• YOUR GOAL: Give again, exactly as written, the lines of the records below from the line with "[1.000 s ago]" to the line with "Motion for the". Both end lines count; pictures do not.

*****

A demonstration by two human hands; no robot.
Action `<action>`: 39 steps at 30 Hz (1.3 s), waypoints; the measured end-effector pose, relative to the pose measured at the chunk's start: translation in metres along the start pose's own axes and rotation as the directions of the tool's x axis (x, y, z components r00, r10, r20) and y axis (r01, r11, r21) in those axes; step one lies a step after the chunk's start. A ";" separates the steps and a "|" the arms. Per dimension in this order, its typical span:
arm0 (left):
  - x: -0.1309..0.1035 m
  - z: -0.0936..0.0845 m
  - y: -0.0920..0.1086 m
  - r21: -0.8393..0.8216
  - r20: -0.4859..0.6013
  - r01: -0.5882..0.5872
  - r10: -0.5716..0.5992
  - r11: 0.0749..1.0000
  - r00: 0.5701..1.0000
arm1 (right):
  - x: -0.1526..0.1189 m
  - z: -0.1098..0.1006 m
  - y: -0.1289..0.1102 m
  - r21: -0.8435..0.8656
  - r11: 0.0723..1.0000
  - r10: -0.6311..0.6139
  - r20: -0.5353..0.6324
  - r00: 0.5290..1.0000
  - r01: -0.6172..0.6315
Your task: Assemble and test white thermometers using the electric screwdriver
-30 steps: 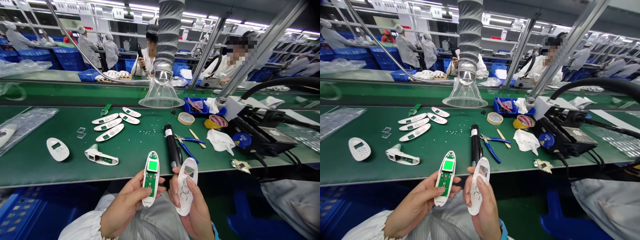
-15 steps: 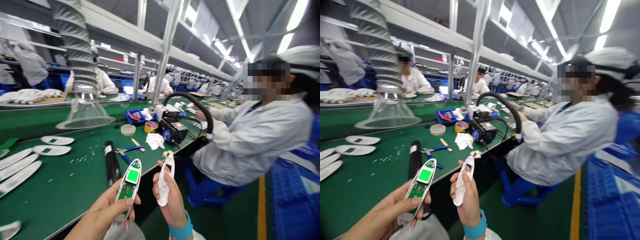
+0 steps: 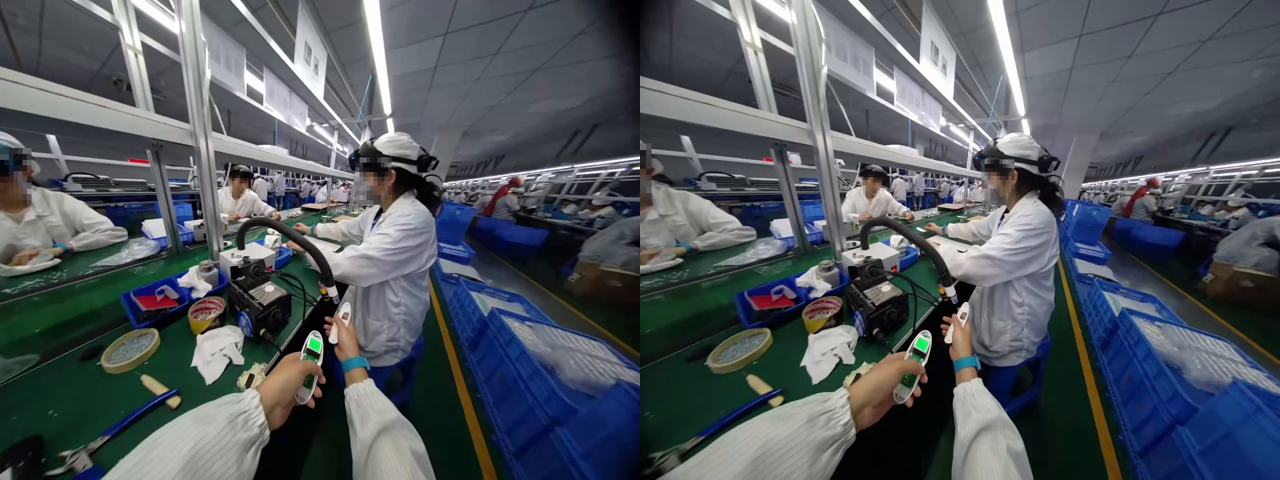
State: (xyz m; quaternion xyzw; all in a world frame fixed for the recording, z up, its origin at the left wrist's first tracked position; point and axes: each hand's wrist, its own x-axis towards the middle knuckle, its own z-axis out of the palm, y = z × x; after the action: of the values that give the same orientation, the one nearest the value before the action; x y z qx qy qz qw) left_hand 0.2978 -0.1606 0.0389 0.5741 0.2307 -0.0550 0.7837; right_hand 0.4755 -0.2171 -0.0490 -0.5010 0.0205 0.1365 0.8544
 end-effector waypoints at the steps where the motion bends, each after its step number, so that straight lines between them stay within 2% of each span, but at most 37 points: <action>1: 0.013 0.005 0.000 0.002 0.004 0.008 -0.008 1.000 1.000 | 0.012 0.000 0.003 -0.006 1.000 0.018 -0.009 1.000 -0.018; 5: 0.048 0.018 -0.001 0.006 0.015 0.018 -0.018 1.000 1.000 | 0.030 0.002 0.017 0.001 0.999 0.043 -0.010 0.999 -0.043; 14: 0.097 0.025 0.002 -0.014 -0.057 0.011 -0.012 1.000 0.998 | 0.032 -0.016 0.027 0.031 0.999 -0.013 0.024 1.000 0.012; 21: 0.139 0.038 -0.001 -0.028 -0.101 -0.004 0.001 1.000 0.995 | 0.038 -0.031 0.031 0.006 0.998 -0.066 0.017 0.998 0.066; 24: 0.158 0.047 -0.001 -0.030 -0.123 0.001 -0.005 1.000 0.992 | 0.039 -0.042 0.034 -0.018 0.999 -0.030 -0.034 0.999 0.029; 28: 0.179 0.059 0.000 -0.026 -0.119 0.016 -0.020 1.000 0.993 | 0.030 -0.067 0.039 -0.054 0.997 0.042 -0.065 0.997 -0.045; 31: 0.187 0.064 -0.001 -0.020 -0.092 0.041 -0.043 0.999 0.995 | 0.021 -0.085 0.040 -0.072 0.995 0.059 -0.081 0.995 -0.065; 34: 0.188 0.063 -0.007 -0.003 -0.077 0.072 -0.072 0.997 0.994 | 0.016 -0.090 0.035 -0.093 0.993 0.063 -0.086 0.994 -0.071; 36: 0.184 0.059 -0.010 0.013 -0.076 0.084 -0.083 0.996 0.994 | 0.018 -0.086 0.030 -0.114 0.991 0.055 -0.078 0.995 -0.064; 39: 0.167 0.053 -0.011 0.040 -0.085 0.085 -0.081 0.996 0.993 | 0.026 -0.068 0.023 -0.153 0.988 0.028 -0.059 0.998 -0.037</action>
State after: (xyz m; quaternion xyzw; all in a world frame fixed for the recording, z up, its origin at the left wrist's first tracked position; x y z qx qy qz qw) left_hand 0.4578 -0.1833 -0.0293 0.5828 0.2854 -0.0688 0.7577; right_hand 0.5020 -0.2595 -0.1072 -0.5687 0.0422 0.1375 0.8099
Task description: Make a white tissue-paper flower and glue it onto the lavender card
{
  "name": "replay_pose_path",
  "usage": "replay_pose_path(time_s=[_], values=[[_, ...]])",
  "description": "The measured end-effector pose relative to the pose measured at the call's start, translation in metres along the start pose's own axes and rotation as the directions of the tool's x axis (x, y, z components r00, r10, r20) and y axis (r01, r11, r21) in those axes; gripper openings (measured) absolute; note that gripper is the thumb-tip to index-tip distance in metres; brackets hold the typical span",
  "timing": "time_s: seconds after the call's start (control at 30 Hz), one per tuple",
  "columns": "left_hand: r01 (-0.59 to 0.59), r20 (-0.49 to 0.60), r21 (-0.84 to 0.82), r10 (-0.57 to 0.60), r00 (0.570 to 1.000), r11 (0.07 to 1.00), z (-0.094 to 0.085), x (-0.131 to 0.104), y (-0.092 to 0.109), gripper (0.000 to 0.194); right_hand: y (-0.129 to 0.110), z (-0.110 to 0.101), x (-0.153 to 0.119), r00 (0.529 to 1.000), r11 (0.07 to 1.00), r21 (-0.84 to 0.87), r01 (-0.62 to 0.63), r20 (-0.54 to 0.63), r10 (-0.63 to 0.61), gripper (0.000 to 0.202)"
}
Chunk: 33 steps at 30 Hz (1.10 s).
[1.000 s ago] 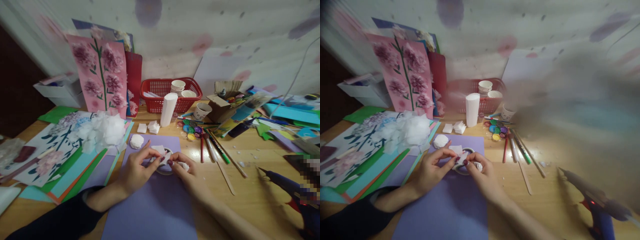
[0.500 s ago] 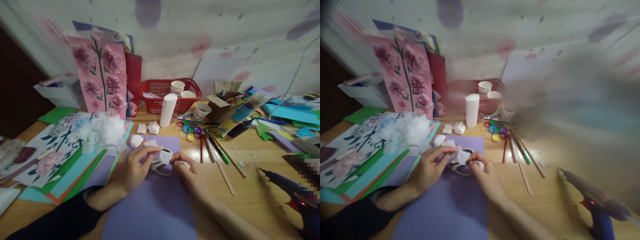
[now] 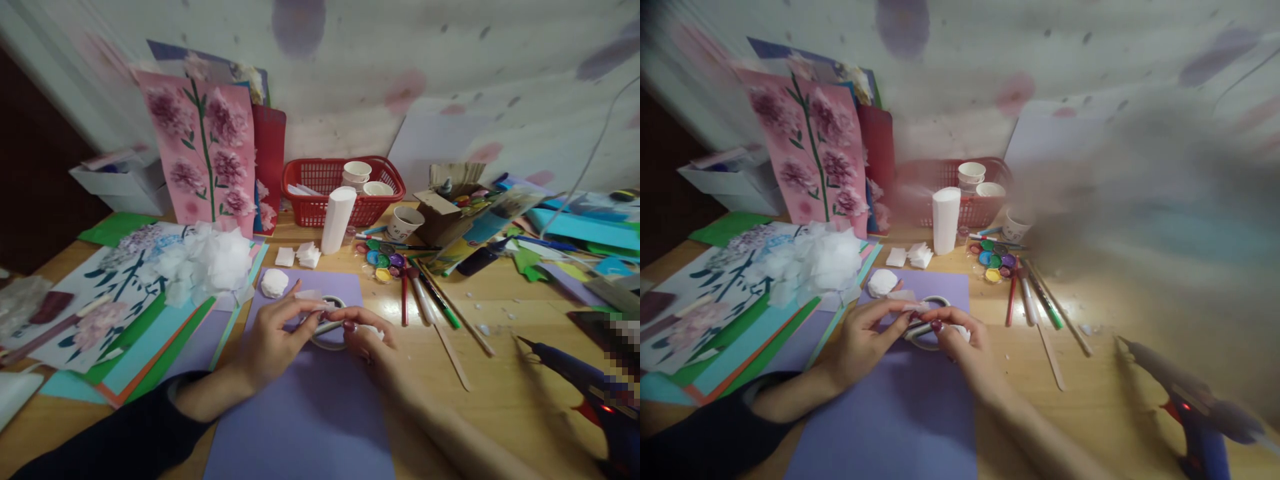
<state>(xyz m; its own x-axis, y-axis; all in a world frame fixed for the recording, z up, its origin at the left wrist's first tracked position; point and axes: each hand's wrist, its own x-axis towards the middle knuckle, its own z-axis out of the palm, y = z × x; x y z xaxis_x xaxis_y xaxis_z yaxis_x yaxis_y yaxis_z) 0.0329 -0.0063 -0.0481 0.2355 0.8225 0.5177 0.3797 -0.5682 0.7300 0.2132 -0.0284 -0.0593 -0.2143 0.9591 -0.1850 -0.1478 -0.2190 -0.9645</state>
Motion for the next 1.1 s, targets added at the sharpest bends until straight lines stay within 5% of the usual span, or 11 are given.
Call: replay_pose_path(time_s=[0.13, 0.33, 0.87, 1.1], values=[[0.109, -0.119, -0.065, -0.116, 0.986, 0.992, 0.001, 0.000, -0.001, 0.004, -0.003, 0.001, -0.001, 1.000, 0.999, -0.054, 0.009, 0.004, -0.008, 0.031], [0.187, -0.076, -0.127, -0.197, 0.977, 0.974, 0.004, -0.003, -0.007, 0.010, -0.009, 0.004, -0.003, 1.000, 0.997, -0.081, -0.021, -0.007, 0.021, 0.032], [-0.088, 0.015, 0.065, 0.087, 0.996, 0.994, 0.001, -0.002, -0.004, 0.009, -0.009, 0.008, -0.001, 0.988, 0.983, -0.136, -0.120, 0.081, 0.132, 0.037], [0.192, 0.124, -0.169, -0.173, 0.977, 0.967, 0.004, -0.004, -0.005, 0.029, -0.011, 0.007, 0.003, 1.000, 0.993, -0.116, -0.031, 0.003, 0.031, 0.033]])
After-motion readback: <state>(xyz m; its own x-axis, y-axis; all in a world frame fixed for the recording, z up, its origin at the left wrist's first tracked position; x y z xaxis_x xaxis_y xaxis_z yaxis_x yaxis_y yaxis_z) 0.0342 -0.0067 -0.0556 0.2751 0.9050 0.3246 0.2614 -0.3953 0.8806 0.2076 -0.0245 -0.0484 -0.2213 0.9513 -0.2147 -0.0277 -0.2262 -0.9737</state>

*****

• WRITTEN RESPONSE:
[1.000 s ago] 
[0.500 s ago] 
[now] 
<state>(xyz m; its own x-axis, y-axis; all in a world frame fixed for the recording, z up, its origin at the left wrist's first tracked position; point and axes: each hand's wrist, its own x-axis towards the middle knuckle, its own z-axis out of the palm, y = z × x; x y z xaxis_x xaxis_y xaxis_z yaxis_x yaxis_y yaxis_z) 0.0329 -0.0063 -0.0481 0.2355 0.8225 0.5177 0.3797 -0.5682 0.7300 0.2132 -0.0284 -0.0593 -0.2143 0.9591 -0.1850 -0.1478 -0.2190 -0.9645</state>
Motion for the next 1.1 s, targets added at the sharpest bends until straight lines stay within 5% of the usual span, or 11 are given.

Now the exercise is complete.